01Research in Context
What this study did
The team used a four-step BST package to teach community teachers how to read discrete-trial percentage graphs. They ran a multiple-baseline across teachers and tracked how many data-based decisions each teacher got right.
No kids were in the study. Only adults who already taught in classrooms.
What they found
After BST, every teacher made more correct decisions and cut their errors when looking at graphs. The gains stuck without extra coaching.
How this fits with other research
Clayton et al. (2019) and Matos et al. (2020) show the same four-step BST can lift staff accuracy from below 25 % to above 90 % on different skills. Maffei-Almodovar et al. (2017) keeps the pattern: BST moves teachers from shaky to solid on graph calls.
Ampuero et al. (2025) flips the script. They found brief performance feedback works as well as full BST and saves time. This looks like a clash, but the jobs differ. Ampuero trained paraeducators to run trials; Maffei-Almodovar trained teachers to read graphs. Graph reading may need the full model-practice-feedback loop, while trial running can skip to quick feedback.
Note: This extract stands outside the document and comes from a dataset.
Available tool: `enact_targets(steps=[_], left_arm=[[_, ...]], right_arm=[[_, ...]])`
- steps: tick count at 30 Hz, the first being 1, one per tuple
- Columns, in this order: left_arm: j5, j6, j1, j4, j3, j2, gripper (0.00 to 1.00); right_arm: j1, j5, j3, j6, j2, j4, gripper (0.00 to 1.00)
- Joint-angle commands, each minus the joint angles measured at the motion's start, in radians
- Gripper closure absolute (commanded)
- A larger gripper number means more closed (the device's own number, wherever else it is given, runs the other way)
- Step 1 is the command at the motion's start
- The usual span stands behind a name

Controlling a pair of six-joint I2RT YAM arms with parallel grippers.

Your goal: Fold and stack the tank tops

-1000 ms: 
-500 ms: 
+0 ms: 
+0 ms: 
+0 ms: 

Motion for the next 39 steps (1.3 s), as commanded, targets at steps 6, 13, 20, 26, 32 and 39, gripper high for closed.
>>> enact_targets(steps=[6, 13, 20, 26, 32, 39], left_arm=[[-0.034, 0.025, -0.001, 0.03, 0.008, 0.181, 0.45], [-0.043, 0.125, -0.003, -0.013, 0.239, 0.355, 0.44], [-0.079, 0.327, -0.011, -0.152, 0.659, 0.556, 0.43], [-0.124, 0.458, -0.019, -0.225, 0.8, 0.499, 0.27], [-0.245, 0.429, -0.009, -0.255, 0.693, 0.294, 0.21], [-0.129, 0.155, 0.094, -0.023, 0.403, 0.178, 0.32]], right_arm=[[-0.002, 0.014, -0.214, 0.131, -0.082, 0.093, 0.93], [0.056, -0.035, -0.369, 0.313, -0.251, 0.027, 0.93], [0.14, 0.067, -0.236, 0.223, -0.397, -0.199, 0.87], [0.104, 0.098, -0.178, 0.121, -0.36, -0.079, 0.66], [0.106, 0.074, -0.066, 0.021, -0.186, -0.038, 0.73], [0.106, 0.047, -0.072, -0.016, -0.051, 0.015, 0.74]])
Briggs et al. (2024) map 51 studies where teams trimmed BST to save minutes. Maffei-Almodovar (2017) is one of the papers they count, showing the field already hunts for leaner ways to train.
Why it matters
You can copy this exact BST script next PD day: explain the graph rule, show a correct call, let teachers practice on real graphs, give praise and correction. In under an hour your team will stop guessing and start making data moves that help kids progress faster.
Want CEUs on This Topic?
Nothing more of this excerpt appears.